Cancillería remitió entonces al Juzgado Federal N°5 la solicitud de arresto y el 27 de abril de 2012 se ordenó la captura con fines de extradición de «mi sangre». Además, el 31 de mayo siguiente, el juez Norberto Oyarbide dispuso que la causa pase a tramitar ante el Juzgado Federal N°2, por intervenir en una investigación criminal conexa que se había iniciado con anterioridad.

Finalmente, el 30 de octubre de 2012 a las 19:30 se concretó la aprehensión en la localidad bonaerense de Pilar, en el marco de un procedimiento realizado por la Dirección de Contrainteligencia de la Secretaría de Inteligencia de la Presidencia de la Nación, por disposición del juez Ramos.

Refugiado sin refugio

La supuesta persecución política de la cual sería víctima Mi Sangre también motivó el análisis del procurador fiscal ante la Corte Suprema Eduardo Casal. La defensa había argumentado que la decisión del gobierno argentino de dar inicio al trámite judicial de extradición incumplió las reglamentaciones de protección a las personas con estatus de refugiado. En particular, la falta habría sido no remitir a la Comisión Nacional para los Refugiados una copia del pedido de la justicia estadounidense, como lo establece el artículo 4 del decreto 251/90.

La norma dispone que antes de dar curso a un requerimiento de otro Estado, el Ministerio de Relaciones Exteriores debe comprobar si la persona posee la condición de refugiado. Con ese propósito, la Dirección Nacional de Migraciones debe informar las decisiones del Comité de Elegibilidad para Refugiados, que deberá contar también con los pedidos de extradición. Todas estas previsiones aseguran que la Cancillería devuelva el sin más trámite los expedientes en el caso si la persona poseyera condición de refugiado y el pedido de extradición proviniere del país que motivó el refugio.

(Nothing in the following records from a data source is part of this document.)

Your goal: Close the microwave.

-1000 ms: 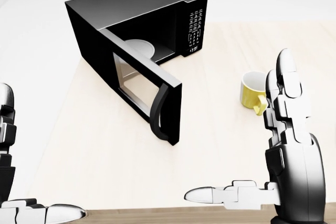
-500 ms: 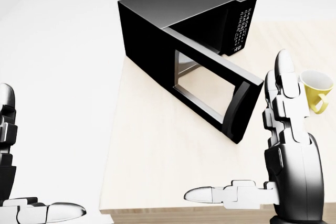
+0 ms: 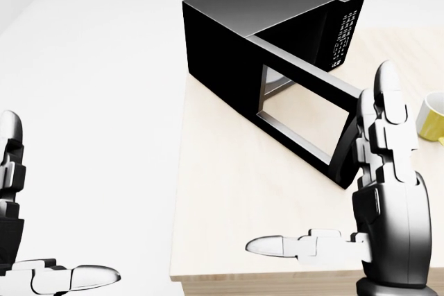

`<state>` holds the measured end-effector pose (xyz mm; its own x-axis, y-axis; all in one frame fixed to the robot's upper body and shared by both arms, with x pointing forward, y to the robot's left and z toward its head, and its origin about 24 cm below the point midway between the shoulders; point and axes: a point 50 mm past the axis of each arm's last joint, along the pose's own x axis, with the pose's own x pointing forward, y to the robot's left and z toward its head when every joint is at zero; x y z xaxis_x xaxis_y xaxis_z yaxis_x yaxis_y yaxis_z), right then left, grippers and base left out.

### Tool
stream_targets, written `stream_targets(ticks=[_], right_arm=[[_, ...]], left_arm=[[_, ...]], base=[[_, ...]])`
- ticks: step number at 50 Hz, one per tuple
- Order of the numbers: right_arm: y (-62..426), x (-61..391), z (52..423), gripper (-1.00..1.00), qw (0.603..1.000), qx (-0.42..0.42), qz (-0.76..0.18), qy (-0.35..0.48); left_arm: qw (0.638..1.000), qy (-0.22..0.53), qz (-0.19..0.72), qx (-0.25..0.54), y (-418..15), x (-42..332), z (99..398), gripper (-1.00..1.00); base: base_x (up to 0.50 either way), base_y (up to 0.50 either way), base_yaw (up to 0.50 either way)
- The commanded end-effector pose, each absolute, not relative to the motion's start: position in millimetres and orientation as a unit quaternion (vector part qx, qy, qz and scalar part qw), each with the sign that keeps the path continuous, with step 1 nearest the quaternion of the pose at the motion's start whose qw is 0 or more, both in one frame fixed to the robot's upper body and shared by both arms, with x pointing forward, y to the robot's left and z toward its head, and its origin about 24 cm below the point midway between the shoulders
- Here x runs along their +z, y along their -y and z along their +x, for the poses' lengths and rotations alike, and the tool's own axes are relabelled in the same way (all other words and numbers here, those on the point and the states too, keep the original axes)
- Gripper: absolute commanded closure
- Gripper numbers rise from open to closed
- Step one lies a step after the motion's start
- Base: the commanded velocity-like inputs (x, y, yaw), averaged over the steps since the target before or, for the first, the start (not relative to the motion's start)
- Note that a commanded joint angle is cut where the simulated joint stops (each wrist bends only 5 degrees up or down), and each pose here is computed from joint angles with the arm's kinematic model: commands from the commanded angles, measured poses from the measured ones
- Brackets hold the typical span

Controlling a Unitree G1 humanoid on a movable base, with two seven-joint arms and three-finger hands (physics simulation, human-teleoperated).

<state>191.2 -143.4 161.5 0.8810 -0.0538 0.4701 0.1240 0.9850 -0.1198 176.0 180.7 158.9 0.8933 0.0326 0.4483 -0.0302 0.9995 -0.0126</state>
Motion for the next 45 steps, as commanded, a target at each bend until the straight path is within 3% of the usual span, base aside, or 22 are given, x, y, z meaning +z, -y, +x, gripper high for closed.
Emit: stream_targets(ticks=[1, 9, 37, 45], right_arm=[[143.1, 162.0, 191.9, -1.0, 0.967, -0.047, -0.068, 0.241], [141.0, 160.7, 189.5, -1.0, 0.969, -0.028, -0.065, 0.237], [138.3, 155.0, 192.0, -1.0, 0.972, -0.021, -0.07, 0.224], [138.5, 154.3, 192.1, -1.0, 0.972, -0.022, -0.067, 0.222]], left_arm=[[0.971, 0.237, 0.009, 0.014, -178.3, 162.5, 174.8, -1.0], [0.972, 0.233, 0.011, 0.009, -177.7, 161.0, 173.6, -1.0], [0.975, 0.224, 0.006, 0.005, -176.6, 157.2, 174.3, -1.0], [0.974, 0.224, 0.007, 0.008, -177.3, 157.4, 174.9, -1.0]], base=[[0.0, 0.0, 0.0], [0.03, 0.0, 0.0], [0.49, 0.0, 0.0], [0.0, 0.0, 0.0]])
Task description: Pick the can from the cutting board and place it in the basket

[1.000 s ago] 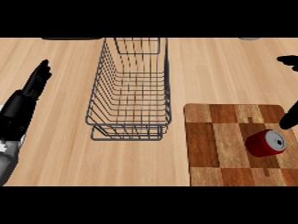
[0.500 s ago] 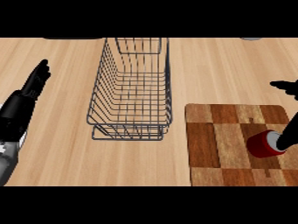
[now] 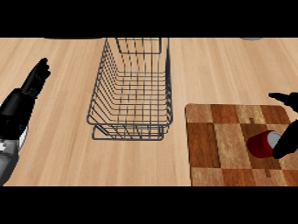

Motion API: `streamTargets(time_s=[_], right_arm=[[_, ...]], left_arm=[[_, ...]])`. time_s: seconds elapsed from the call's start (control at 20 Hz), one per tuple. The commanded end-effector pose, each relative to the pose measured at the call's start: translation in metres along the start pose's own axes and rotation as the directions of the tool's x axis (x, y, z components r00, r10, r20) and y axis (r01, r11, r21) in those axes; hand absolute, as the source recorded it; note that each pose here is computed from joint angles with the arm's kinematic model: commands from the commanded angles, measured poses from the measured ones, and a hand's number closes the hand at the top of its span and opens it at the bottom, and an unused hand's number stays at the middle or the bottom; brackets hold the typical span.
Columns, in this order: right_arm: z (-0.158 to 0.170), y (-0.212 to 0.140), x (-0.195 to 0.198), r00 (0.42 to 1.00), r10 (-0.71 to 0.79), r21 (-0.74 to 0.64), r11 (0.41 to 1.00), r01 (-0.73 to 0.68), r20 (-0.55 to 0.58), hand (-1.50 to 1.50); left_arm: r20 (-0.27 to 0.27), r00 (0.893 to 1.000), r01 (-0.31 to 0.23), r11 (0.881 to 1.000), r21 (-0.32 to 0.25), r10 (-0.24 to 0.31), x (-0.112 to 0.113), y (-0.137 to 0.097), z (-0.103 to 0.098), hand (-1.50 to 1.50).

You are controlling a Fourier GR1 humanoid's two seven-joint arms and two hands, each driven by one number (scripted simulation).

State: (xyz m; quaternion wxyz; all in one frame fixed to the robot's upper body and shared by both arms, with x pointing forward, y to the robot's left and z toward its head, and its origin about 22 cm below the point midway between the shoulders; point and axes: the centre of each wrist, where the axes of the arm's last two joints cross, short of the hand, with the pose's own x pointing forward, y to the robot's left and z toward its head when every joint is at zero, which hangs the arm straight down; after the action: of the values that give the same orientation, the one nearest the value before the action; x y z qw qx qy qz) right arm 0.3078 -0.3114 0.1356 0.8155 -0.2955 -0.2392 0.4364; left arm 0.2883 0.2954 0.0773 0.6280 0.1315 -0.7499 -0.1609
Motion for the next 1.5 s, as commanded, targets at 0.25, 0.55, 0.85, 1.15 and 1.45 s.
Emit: streamTargets(time_s=[0.25, 0.55, 0.85, 1.15, 1.45], right_arm=[[-0.008, 0.027, 0.005, 0.999, 0.012, -0.054, 0.998, -0.015, -0.052, -1.5], [-0.012, 0.043, -0.012, 0.998, -0.015, -0.048, 0.999, 0.012, -0.054, -1.5], [-0.015, 0.056, -0.01, 0.999, -0.026, -0.055, 0.998, 0.024, -0.048, -1.5], [-0.021, 0.075, -0.023, 0.998, -0.028, -0.033, 0.999, 0.026, -0.064, -1.5], [-0.04, 0.066, -0.035, 0.996, -0.026, -0.018, 1.0, 0.025, -0.089, -1.5]], left_arm=[[0.002, 1.0, 0.012, 1.0, 0.005, -0.012, -0.003, -0.004, 0.003, 0.0], [0.01, 1.0, -0.009, 1.0, 0.0, 0.009, -0.009, -0.004, 0.014, 0.0], [0.005, 1.0, 0.004, 1.0, 0.003, -0.004, -0.002, -0.009, 0.008, 0.0], [0.004, 1.0, -0.002, 1.0, -0.013, 0.002, -0.006, 0.007, -0.004, 0.0], [0.006, 1.0, 0.025, 1.0, 0.0, -0.025, 0.015, 0.026, 0.01, 0.0]])
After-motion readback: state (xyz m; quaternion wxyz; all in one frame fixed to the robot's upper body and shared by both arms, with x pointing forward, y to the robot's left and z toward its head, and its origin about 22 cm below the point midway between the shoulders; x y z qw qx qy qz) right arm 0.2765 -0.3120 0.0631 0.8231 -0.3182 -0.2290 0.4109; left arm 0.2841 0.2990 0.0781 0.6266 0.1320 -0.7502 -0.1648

En su dictamen Casal concluyó que este caso es ajeno a estas precauciones porque el «temor de persecución que invocó «mi sangre» al solicitar refugio motivó su huida de Colombia, país de origen y residencia habitual de la persona reclamada, mientras que la requisitoria de extradición proviene de los Estados Unidos de América».

Además, el procurador fiscal indicó que «en el decurso del proceso ha quedado acreditado que por decisión del 17 de noviembre de 2008, el Comité de Elegibilidad para Refugiados excluyó a López Londoño de esa condición y tal decisión fue confirmada por el señor ministro del Interior el 9 de noviembre de 2012».